It is in point to notice also the structure and style of Scripture, a structure so unsystematic and various, and a style so figurative and indirect, that no one would presume at first sight to say what is in it and what is not. It cannot, as it were, be mapped, or its contents catalogued; but after all our diligence, to the end of our lives and to the end of the Church, it must be an unexplored and unsubdued land, with heights and valleys, forests and streams, on the right and left of our path and close about us, full of concealed wonders and choice treasures.
John Henry Cardinal Newman, in An Essay on the Development of Christian Doctrine, chapter 2, §1.14 (page 71 of the Longmans, Green edition of 1909).

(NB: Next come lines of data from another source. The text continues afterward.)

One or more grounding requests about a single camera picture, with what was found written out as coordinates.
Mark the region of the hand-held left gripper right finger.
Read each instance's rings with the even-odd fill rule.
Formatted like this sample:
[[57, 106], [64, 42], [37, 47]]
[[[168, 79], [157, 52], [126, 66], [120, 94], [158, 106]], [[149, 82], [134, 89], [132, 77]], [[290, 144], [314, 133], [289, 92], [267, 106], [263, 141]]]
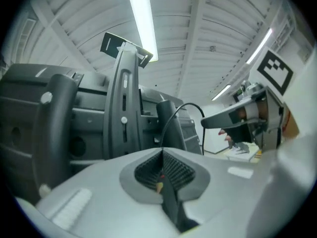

Now, appreciative as I am of Andy’s passion and Jason’s approval, I would propose that studying the Bible constitutes one of the very healthy ways of learning how better to inhabit it. To hark back to my comparison to the practice of medicine, I would not want a doctor who knew only the correct conclusions and treatments about which she had read in books, especially when those books are gestures in the literature of controversy; “why I’m right and she’s wrong” doesn’t bring out the best, most responsible thought from any of us. But a humbled Bible study — aware that (as Andy says) the point of the Bible is not to enable us to defeat our doctrinal adversaries, but to build up faith — stands richly to strengthen devotion and discipleship.